Triumph des Alters

Die NS-Propagandistin Leni Riefenstahl plant in ihrem Wohnort Pöcking am Starnberger See ein eigenes Museum

Seit einiger Zeit schon gehe es ihr gesundheitlich sehr schlecht, ist aus ihrem Umkreis zu hören. Und der Bunten erzählte sie selbst, sie benötige wegen ihrer starken Rückenschmerzen alle acht Stunden eine Morphiumspritze. Kein Wunder: Leni Riefenstahl ist gerade 99 geworden – und körperlich geschont hat sie sich nie. So mag man es ihr auch kaum verdenken, dass sich die alte Dame Gedanken um ihren Nachlass macht.
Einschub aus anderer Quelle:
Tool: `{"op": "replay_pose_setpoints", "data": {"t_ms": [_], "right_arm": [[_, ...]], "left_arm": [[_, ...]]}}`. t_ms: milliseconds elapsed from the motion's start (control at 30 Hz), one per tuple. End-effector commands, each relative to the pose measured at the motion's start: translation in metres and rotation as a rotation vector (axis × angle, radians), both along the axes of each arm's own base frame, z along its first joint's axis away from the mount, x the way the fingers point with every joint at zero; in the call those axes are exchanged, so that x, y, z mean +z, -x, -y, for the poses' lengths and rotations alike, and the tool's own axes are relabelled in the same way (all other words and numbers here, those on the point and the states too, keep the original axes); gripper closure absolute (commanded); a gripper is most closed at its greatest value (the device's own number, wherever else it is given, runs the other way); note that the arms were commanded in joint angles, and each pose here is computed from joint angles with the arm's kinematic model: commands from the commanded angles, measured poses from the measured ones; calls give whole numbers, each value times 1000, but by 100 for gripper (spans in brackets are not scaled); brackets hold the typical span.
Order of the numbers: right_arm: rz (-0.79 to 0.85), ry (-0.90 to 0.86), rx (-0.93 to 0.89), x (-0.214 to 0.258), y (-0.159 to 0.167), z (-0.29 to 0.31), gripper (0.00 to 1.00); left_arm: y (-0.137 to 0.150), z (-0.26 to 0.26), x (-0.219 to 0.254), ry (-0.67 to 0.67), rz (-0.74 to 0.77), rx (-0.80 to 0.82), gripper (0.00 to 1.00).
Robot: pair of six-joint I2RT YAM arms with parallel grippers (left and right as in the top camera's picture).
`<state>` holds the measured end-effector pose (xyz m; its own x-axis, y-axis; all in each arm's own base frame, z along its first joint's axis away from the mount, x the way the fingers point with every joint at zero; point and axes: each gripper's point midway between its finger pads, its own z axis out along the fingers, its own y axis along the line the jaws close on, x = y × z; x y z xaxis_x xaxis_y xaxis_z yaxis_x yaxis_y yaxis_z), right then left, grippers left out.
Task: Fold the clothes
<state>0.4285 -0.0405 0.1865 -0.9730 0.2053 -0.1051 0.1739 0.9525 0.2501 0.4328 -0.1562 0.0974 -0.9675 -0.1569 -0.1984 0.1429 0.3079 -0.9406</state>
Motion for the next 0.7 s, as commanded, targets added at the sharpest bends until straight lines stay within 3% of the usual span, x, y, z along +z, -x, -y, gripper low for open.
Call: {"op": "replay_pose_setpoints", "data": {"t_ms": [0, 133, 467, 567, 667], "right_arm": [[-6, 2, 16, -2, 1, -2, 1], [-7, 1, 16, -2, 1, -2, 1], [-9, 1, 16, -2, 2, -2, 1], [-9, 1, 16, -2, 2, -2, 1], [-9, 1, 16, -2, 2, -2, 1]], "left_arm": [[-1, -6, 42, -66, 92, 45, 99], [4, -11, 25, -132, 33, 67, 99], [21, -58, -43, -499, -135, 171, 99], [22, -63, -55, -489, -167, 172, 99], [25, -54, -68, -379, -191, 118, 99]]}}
Sie suche nach einem Ort, bestätigte ihr Assistent der Süddeutschen Zeitung, an dem sie „ihre über die ganze Welt verstreuten Fotografien und Filmdokumente versammeln und zugänglich machen“ kann. Dieser Ort soll ihr Wohnort sein: In Pöcking am Starnberger See will sie ein Grundstück kaufen. Finanziert werden soll das Unternehmen mit Hilfe einer Stiftung. Keine aussichtslose Idee: Bei Auktionen und im Handel erzielen Riefenstahls Fotos horrende Preise.

Wenn es Riefenstahl tatsächlich nur darum geht, das künstlerische Erbe verwaltet zu wissen, dann wäre allerdings eine andere Lösung viel einfacher und preiswerter: Dutzende von Filmhochschulen würden mit Sicherheit gern ihre Filme konservieren und aufarbeiten. Und in zahlreichen deutschen Museen gibt es mittlerweile auch hervorragende fotografische Sammlungen, in denen die Fotoreportagen eine Heimat fänden. Genau das aber will Leni Riefenstahl offenbar nicht.

Ihr geht es schon seit langem nicht um wissenschaftliche Auseinandersetzung: Riefenstahl will auch nach ihrem Tod das behalten, was sie schon zu Lebzeiten mit geradezu starrsinniger Vehemenz verteidigt: die Interpretationshoheit über ihr Werk. Nein, sagt die Greisin noch heute in jedes ihr hingehaltene Mikrofon, sie habe sich nie von Hitler korrumpieren lassen. Sie sei immer nur Künstlerin gewesen. Und dass die Nationalsozialisten ihre Arbeit für Propagandazwecke einsetzten, habe nicht sie zu verantworten. Die Vorwürfe, sie habe für den Film „Tiefland“ persönlich KZ-Häftlinge als Statisten ausgesucht: pure Verleumdung. Die zahlreichen Privilegien, die sie zwischen 1933 und 1945 gern genoss: kein Zusammenhang zu ihren Propagandafilmen. Und vor allem – keinerlei Anerkenntnis irgendeiner persönlichen Schuld.

Diese Haltung soll nun offenbar für alle Ewigkeit in einem Museum festgeschrieben werden, in dem Mitarbeiter einer noch zu gründenden Riefenstahl-Stiftung Wandtafeln und Katalogtexte darüber verfassen, wie deren Bilder zu interpretieren seien. Hitler auf dem Reichsparteitag: vollkommen harmlos. Gestählte Körper bei den Olympischen Spielen 1936 in Berlin – vollkommen unpolitisch, wie Leni Riefenstahl zu betonen nicht müde wird. Nur um die Schönheit sei es ihr gegangen . . .

Zur Erinnerung: Nur wenige Kilometer entfernt, in Feldafing, gab es durchaus Probleme, als dort ein Museum für die expressionistischen Gemälde aus der Sammlung Buchheim gebaut werden sollte. Weil sie nicht die gestählten Körper wiedergeben, die Riefenstahl so gern fotografierte, galten diese Bilder bei den Nazis als „entartet“. Damals verhinderte die Gemeinde einen Museumsbau mit fadenscheinigen Argumenten – er kam schließlich in Bernried zustande.

Leni Riefenstahl und ihre fragwürdige Kunst scheinen diese Probleme in Bayern nicht zu haben: Sie sind offenbar willkommen. Der Bürgermeister von Pöcking hat bereits verlauten lassen, auf Anhieb habe er mit einem Riefenstahl-Museum „keine Probleme“. Wahrscheinlich wird er die erst bekommen, wenn er merkt, wen sein neues Museum vor allem anzieht: jene Ewiggestrigen nämlich, die zur deutschen Vergangenheit ein ähnlich ungebrochenes Verhältnis haben wie Leni Riefenstahl.